» YOUR GOAL:
Emit an exact copy of the lines running from the start of the records to the line containing "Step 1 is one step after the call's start", both included.

Stored data entries
==*==

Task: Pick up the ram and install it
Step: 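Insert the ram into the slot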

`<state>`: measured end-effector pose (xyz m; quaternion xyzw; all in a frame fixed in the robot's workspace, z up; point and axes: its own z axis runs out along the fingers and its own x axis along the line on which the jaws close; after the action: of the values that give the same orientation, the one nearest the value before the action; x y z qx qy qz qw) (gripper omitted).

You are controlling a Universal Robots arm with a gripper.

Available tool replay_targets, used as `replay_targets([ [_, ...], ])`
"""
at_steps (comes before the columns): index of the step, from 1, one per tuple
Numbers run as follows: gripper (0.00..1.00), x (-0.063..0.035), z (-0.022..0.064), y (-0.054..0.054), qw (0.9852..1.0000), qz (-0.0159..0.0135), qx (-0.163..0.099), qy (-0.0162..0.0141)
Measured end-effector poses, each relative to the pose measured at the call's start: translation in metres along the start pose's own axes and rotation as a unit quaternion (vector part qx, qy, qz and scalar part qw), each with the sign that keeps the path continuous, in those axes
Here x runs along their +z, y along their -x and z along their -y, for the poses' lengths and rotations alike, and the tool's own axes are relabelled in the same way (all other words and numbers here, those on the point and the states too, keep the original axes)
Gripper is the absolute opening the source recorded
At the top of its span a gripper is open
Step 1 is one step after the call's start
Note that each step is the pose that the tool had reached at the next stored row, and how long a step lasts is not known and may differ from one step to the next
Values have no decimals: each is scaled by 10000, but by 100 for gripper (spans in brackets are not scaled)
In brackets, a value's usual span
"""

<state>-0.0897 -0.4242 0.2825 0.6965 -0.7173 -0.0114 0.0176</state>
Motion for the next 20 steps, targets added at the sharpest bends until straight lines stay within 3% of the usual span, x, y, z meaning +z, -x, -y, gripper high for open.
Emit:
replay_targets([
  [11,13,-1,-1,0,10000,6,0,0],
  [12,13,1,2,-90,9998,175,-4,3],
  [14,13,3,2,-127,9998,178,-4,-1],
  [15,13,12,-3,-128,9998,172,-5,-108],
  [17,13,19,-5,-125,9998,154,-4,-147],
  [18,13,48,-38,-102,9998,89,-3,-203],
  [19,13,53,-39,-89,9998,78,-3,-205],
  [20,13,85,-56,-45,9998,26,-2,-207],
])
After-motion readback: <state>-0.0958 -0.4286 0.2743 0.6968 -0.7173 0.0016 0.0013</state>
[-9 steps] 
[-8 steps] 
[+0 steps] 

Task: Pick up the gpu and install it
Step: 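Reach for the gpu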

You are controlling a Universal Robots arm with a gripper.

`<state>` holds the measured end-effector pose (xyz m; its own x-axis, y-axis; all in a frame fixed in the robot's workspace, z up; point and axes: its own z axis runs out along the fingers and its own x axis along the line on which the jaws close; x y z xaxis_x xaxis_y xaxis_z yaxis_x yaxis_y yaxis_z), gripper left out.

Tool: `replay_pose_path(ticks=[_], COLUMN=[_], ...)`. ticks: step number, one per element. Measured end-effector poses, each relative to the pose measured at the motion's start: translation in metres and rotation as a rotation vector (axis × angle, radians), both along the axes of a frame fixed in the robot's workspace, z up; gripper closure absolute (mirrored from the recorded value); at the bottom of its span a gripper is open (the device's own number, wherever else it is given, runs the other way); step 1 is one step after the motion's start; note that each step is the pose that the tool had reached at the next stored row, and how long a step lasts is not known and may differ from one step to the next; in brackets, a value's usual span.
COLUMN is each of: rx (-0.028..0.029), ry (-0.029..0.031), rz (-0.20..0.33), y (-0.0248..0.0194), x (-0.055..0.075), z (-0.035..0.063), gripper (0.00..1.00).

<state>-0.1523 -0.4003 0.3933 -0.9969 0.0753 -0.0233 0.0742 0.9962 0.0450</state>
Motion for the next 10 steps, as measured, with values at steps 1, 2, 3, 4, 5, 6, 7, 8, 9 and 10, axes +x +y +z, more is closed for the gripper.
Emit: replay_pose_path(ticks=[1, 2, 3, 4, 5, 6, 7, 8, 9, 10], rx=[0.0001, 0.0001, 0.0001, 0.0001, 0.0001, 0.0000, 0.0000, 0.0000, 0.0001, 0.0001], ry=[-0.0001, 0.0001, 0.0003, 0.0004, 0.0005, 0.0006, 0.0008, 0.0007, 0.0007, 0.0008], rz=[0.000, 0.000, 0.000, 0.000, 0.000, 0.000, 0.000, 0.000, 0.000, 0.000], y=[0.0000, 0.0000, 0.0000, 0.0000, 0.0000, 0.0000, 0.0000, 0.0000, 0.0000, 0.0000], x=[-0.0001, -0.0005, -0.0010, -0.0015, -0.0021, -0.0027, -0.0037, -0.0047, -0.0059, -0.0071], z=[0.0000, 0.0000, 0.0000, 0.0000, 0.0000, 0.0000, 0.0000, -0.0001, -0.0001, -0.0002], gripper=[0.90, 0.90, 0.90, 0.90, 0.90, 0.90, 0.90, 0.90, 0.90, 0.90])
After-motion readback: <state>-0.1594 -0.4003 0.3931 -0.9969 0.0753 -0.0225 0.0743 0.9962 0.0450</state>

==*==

» SOLUTION TO THE EXERCISE:
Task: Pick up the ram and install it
Step: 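Insert the ram into the slot
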
`<state>`: measured end-effector pose (xyz m; quaternion xyzw; all in a frame fixed in the robot's workspace, z up; point and axes: its own z axis runs out along the fingers and its own x axis along the line on which the jaws close; after the action: of the values that give the same orientation, the one nearest the value before the action; x y z qx qy qz qw) (gripper omitted).

You are controlling a Universal Robots arm with a gripper.

Available tool replay_targets, used as `replay_targets([ [_, ...], ])`
"""
at_steps (comes before the columns): index of the step, from 1, one per tuple
Numbers run as follows: gripper (0.00..1.00), x (-0.063..0.035), z (-0.022..0.064), y (-0.054..0.054), qw (0.9852..1.0000), qz (-0.0159..0.0135), qx (-0.163..0.099), qy (-0.0162..0.0141)
Measured end-effector poses, each relative to the pose measured at the call's start: translation in metres along the start pose's own axes and rotation as a unit quaternion (vector part qx, qy, qz and scalar part qw), each with the sign that keeps the path continuous, in those axes
Here x runs along their +z, y along their -x and z along their -y, for the poses' lengths and rotations alike, and the tool's own axes are relabelled in the same way (all other words and numbers here, those on the point and the states too, keep the original axes)
Gripper is the absolute opening the source recorded
At the top of its span a gripper is open
Step 1 is one step after the call's start

What was requested is fully covered by this answer.